WHAT YOU NEED TO DO ▸ Copy, in full, each line of the material that holds the word "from".

RECORDS ▸
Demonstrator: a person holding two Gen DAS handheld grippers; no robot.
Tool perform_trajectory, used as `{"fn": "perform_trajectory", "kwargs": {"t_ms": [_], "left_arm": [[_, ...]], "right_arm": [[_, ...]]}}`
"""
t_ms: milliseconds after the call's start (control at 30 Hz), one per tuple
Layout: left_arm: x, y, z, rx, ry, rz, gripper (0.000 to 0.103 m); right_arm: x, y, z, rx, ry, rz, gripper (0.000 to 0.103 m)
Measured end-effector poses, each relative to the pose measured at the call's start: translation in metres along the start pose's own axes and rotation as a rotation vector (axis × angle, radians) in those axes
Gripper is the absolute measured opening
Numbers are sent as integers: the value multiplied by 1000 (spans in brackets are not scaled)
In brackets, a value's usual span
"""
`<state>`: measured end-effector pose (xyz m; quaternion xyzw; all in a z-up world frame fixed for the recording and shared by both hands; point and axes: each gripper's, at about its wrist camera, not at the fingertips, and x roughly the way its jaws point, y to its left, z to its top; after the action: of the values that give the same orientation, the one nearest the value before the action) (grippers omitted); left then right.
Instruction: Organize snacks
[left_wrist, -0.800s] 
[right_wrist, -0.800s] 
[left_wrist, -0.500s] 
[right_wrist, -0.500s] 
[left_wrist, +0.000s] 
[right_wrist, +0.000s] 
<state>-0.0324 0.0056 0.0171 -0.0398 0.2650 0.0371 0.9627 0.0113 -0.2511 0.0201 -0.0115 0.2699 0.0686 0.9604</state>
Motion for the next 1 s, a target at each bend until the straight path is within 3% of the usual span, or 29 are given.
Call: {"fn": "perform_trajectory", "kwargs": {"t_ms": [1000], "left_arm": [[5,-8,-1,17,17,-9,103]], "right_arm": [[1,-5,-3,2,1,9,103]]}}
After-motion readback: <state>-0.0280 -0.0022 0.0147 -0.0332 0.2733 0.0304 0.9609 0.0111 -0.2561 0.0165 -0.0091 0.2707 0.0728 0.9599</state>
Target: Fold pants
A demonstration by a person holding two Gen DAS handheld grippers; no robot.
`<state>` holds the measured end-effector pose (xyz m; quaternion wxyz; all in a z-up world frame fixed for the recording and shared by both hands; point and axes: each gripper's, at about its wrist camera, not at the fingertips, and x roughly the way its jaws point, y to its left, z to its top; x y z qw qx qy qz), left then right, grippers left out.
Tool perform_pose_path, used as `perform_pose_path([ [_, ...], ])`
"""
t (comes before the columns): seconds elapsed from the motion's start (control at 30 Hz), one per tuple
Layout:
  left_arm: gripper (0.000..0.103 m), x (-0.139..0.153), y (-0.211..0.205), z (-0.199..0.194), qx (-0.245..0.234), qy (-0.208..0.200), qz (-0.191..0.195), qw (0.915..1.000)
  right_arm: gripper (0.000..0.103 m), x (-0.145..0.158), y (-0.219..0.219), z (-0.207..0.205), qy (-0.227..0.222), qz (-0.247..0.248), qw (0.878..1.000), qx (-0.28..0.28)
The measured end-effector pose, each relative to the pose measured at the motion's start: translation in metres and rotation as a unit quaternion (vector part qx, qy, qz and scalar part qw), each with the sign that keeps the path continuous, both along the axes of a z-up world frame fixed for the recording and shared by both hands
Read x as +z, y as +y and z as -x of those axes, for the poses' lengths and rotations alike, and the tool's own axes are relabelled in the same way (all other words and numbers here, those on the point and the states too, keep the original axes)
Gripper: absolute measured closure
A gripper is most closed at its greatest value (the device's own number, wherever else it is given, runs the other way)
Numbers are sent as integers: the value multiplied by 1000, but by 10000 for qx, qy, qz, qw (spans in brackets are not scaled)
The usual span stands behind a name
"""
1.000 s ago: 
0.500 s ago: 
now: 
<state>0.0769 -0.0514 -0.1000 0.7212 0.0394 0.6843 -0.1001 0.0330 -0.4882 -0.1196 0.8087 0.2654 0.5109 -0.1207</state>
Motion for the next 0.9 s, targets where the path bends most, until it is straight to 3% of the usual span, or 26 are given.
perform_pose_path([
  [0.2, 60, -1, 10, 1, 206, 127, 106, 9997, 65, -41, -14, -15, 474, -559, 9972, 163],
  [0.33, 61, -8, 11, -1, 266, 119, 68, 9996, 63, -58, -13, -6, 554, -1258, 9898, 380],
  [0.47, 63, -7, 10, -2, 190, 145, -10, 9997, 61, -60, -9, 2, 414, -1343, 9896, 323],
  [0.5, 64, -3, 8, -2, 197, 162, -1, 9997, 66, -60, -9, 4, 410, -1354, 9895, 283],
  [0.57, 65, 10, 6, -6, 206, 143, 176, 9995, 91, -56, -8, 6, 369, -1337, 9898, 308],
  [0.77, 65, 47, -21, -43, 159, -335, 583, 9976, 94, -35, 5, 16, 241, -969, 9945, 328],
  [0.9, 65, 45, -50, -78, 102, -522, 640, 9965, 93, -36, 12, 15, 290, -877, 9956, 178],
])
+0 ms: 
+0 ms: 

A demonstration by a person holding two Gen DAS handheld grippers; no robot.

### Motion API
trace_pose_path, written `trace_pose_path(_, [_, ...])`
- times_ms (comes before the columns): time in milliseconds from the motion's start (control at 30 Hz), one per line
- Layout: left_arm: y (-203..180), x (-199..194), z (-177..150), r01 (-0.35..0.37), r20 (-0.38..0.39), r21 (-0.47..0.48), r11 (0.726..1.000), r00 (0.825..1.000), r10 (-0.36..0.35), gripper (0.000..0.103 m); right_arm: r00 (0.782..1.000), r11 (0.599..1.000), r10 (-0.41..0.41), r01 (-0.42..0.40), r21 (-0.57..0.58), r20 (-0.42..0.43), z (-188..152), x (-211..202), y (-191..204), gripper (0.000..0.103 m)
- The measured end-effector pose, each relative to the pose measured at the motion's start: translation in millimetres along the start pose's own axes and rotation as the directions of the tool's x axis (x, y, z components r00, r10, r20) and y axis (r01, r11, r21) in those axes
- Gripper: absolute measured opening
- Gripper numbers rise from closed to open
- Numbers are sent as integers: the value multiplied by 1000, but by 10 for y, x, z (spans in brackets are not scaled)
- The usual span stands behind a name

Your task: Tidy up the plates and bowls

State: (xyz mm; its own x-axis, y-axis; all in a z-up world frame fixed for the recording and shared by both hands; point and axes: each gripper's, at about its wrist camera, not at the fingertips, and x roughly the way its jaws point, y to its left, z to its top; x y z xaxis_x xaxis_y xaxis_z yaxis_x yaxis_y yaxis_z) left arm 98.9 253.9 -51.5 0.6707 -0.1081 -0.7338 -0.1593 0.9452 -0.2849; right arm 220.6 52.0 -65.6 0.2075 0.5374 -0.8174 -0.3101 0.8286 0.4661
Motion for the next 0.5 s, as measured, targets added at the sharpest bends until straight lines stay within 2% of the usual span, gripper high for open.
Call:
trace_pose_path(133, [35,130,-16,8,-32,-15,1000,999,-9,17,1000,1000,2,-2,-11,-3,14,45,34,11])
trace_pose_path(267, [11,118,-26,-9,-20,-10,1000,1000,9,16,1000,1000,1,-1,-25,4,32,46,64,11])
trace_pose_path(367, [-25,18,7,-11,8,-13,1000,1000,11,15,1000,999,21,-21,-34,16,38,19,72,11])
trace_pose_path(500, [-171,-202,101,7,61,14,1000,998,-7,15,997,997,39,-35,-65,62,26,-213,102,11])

TASK RESPONSE ▸
t (comes before the columns): seconds elapsed from the motion's start (control at 30 Hz), one per tuple
- times_ms (comes before the columns): time in milliseconds from the motion's start (control at 30 Hz), one per line
- Gripper numbers rise from closed to open

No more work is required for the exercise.